Lenovo’s M&A spree challenges investors’ faith
By Ethan Bilby and Peter Thal Larsen
The authors are Reuters Breakingviews columnists. The opinions expressed are their own.
Lenovo prides itself on being a modern multinational, but its approach to divulging information remains frustratingly old-school. The Chinese group is buying Google’s Motorola phone business just a week after picking up IBM’s low-end server unit. Adding the two loss-making divisions to its portfolio will cost up to $5.2 billion in cash and stock. Though there’s some strategic logic, shareholders have little way of working out whether the deals stack up.

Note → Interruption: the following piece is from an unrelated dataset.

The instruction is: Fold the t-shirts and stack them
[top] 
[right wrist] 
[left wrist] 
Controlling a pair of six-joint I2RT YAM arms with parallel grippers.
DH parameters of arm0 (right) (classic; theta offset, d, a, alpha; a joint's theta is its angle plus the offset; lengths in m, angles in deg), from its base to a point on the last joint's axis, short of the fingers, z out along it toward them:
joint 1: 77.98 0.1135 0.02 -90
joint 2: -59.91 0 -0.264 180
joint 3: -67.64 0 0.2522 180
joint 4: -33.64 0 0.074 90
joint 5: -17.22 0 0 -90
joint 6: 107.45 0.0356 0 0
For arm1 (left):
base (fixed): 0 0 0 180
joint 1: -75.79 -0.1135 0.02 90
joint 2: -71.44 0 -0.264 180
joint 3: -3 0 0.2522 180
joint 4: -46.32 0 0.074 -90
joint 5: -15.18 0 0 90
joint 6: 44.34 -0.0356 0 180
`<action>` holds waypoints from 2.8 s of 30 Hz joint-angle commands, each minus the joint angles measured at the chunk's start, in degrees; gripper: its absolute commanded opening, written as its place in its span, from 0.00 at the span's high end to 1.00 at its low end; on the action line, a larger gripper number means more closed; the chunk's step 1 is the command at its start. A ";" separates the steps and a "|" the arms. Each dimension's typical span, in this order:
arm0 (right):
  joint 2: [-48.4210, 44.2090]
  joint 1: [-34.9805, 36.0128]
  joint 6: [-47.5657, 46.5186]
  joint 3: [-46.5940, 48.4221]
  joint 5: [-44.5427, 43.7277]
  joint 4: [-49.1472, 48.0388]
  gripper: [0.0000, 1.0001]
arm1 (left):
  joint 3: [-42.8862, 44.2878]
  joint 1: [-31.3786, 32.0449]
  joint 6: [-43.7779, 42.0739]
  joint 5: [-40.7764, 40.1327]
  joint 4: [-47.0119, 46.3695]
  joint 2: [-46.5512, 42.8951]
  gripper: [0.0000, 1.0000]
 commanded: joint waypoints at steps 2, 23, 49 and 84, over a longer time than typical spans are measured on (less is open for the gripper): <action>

The Motorola deal is the most recent case in point. The largest-ever technology acquisition by a Chinese company involves Lenovo making an upfront payment of $660 million in cash and shares worth $750 million. The remaining $1.5 billion is in the form of a promissory note to be paid out three years from the closing date – as long as undisclosed terms are fulfilled. In return, Lenovo gets an orphan mobile phone maker with a shrinking market share that has accumulated pre-tax losses of more than $2 billion over the past two years.
Little wonder that investors, who wiped 8 percent off Lenovo’s market value on the news, are nervous. It’s only a week since the company bought IBM’s low-end server unit with equally scant detail about how it might restore the business to profitability. Lenovo is effectively asking its shareholders to rely on its track record in turning around ailing companies – a reputation it established by buying IBM’s personal computer business back in 2005.
The Motorola deal appears to be driven mainly by the desire to diversify. Though Lenovo is the world’s number three smartphone vendor by units, it sells 97 percent of its phones in China, according to Gartner. Motorola’s relationships with carriers – and its brand – could give Lenovo a boost in the United States. Yet Lenovo’s history is no guarantee of success. Fixing Motorola requires it to appeal to fickle Western consumers rather than selling to business customers.
Both recent purchases require approval from the Committee on Foreign Investment in the United States. Two high-profile deals could make Lenovo a target for politicians eager to stir up fears about Chinese acquisitions. But if Lenovo gets the green light, it will take more than vague promises to persuade investors its M&A spree makes sense.